> On Jun 8, 2017, at 12:40 PM, Steve Dower <steve.do...@python.org> wrote:
> 
> I'm just going to straight up admit that I've lost track of the point of this 
> thread.
> 
> It sounds like we don't *need* to backport any of ssl into the Python 2.7 
> standard library, as long as we can bundle a 3rd-party backport for pip?
> 
> I assume that, at a high level, the operation needed is to download content 
> over https using the system trust stores. Is that what we're trying to 
> achieve here?


The basic yak stak here is:

* PEP 543 should be the future, it is a much much better way of handling TLS 
than our current ssl module is.
* Cory can’t spend his work time on PEP 543 unless he can say it is useful for 
requests.
* In order for PEP 543 to be useful for requests, he needs a way to provide a 
backport for it for Python 2.7.
   * This backport *CAN* be OpenSSL only, but needs to be able to provide the 
same API.
* PEP 543 wants to work with MemoryBIOs instead of sockets, because a MemoryBio 
is a much much better way of implementing this problem for a variety of 
reasons, and it would be a mistake to use a socket primitive again.
* Indepently, requests also wants to be able to provide the ability for people 
to use it with asyncio, however it can’t drop support for Python 2.7 in the 
quest for doing that. Twisted provides a way forward that lets requests work on 
both 2.x and 3.x and integrate with asyncio, but Twisted requires MemoryBio to 
do so.
* pyOpenSSL *could* be used to provide the MemoryBio needed on 2.7 for both 
cases from up above, however, pip cannot depend on a C library that isn’t part 
of the standard library - in addition this would break alternative runtimes 
like Jython where pyOpenSSL doesn’t work.

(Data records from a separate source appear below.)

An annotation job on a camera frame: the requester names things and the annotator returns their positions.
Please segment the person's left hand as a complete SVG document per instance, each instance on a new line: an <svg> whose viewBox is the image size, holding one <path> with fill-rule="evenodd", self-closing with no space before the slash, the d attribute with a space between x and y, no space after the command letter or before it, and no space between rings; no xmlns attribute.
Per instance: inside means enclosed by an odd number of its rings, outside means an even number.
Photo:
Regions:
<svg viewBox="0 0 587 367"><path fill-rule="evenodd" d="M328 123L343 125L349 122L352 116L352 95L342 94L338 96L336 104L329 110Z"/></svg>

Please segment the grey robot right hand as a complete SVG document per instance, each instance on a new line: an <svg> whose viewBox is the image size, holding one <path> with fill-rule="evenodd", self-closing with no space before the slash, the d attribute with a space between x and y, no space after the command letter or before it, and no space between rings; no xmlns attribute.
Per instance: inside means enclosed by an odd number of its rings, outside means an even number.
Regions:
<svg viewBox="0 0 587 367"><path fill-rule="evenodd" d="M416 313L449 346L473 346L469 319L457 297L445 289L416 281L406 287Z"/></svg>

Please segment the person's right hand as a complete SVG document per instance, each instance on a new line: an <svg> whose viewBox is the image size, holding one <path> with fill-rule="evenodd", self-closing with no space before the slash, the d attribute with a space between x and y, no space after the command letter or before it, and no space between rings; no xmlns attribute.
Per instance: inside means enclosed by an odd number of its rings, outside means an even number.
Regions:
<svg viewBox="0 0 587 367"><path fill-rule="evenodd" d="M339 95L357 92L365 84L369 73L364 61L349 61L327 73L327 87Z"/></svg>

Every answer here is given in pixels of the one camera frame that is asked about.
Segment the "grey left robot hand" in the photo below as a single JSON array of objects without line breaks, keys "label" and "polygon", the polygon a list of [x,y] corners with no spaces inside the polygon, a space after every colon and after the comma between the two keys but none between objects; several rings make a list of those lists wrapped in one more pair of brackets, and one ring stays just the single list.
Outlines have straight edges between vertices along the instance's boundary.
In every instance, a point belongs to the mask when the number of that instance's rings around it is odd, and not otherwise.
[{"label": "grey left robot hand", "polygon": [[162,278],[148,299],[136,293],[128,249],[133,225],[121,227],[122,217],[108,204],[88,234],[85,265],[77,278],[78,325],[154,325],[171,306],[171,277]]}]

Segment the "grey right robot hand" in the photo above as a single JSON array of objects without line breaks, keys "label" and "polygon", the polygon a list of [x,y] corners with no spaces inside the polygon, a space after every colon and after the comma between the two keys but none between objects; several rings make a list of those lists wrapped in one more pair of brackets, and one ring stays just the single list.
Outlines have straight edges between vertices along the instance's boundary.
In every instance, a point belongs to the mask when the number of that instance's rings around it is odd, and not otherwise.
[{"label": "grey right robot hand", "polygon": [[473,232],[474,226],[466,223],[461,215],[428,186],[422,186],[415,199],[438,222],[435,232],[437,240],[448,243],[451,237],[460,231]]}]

Thus, adding MemoryBio to 2.7’s ssl means that requests can use it instead of 
depending on a C package (which it can’t because of pip), which means that Cory 
can then justify working on PEP 543 as part of his requests work, because he 
can say on Python 3.7, We use PEP 543 natively, and on Python < 3.7 we either 
no longer support that Python or we can wrap ssl.MemoryBio using a pure Python 
backport shim that provides the same API as PEP 543.

Indendently of that, adding MemoryBio to 2.7’s ssl means that Twisted can use 
it instead of depending on a C package, which means requests can depend on 
Twisted (which it otherwise can’t, again because of pip). This then means that 
requests can refactor itself internally to use Twisted to write asyncio 
compatible code that provides a synchronous API and a asynchronous API that 
works on 2.7 and 3.x with asyncio. All of the other options require effectively 
forking the code or the ecosystem by either having “this library you use for 
sync” and “the library you use for async” largely duplicating code OR requires 
all of the network libraries to drop support for 2.7 (can’t, most of their 
users are on 2.7 still) or requires forking the library to have a 2.x and a 3.x 
version (we tried this before early on in the 3.x split and we settled on the 
fact that a single code base is a much better way to handle straddling the 
2.x/3.x line).

So basically back porting MemoryBio unlocks two important things for the health 
of the Python ecosystem:

* Allows forward progress on PEP 543, which provides a wealth of great benefits 
like using the platform trust model and removing the need for pip, requests, 
etc to bundle a CA bundle internally and removing the need (long term anyways) 
for Python to ship a copy of OpenSSL on platforms that don’t provide it.
* Allows requests and other libraries to continue to straddle the 2.x/3.x line 
where they need to, while still providing people who are using Python 3.x a way 
to use asyncio without having to fork the entire ecosystem into having an aio* 
copy of every single network library that exists.


> 
> Can someone explain to me why pip can't use a simple "system store 
> urlretrieve()" function without configuration and "OpenSSL urlretrieve()" 
> function with fully custom configuration? Even if only to bootstrap something 
> that *can* merge two entirely different configuration systems?

It would require rewriting significant parts of our code that interfaces with 
HTTP, including the fact that we rely on some additional requests libraries 
(like cache control) to implement HTTP caching in pip, so unless urlretireve 
supported that as well we’d have to completely rewrite that from scratch.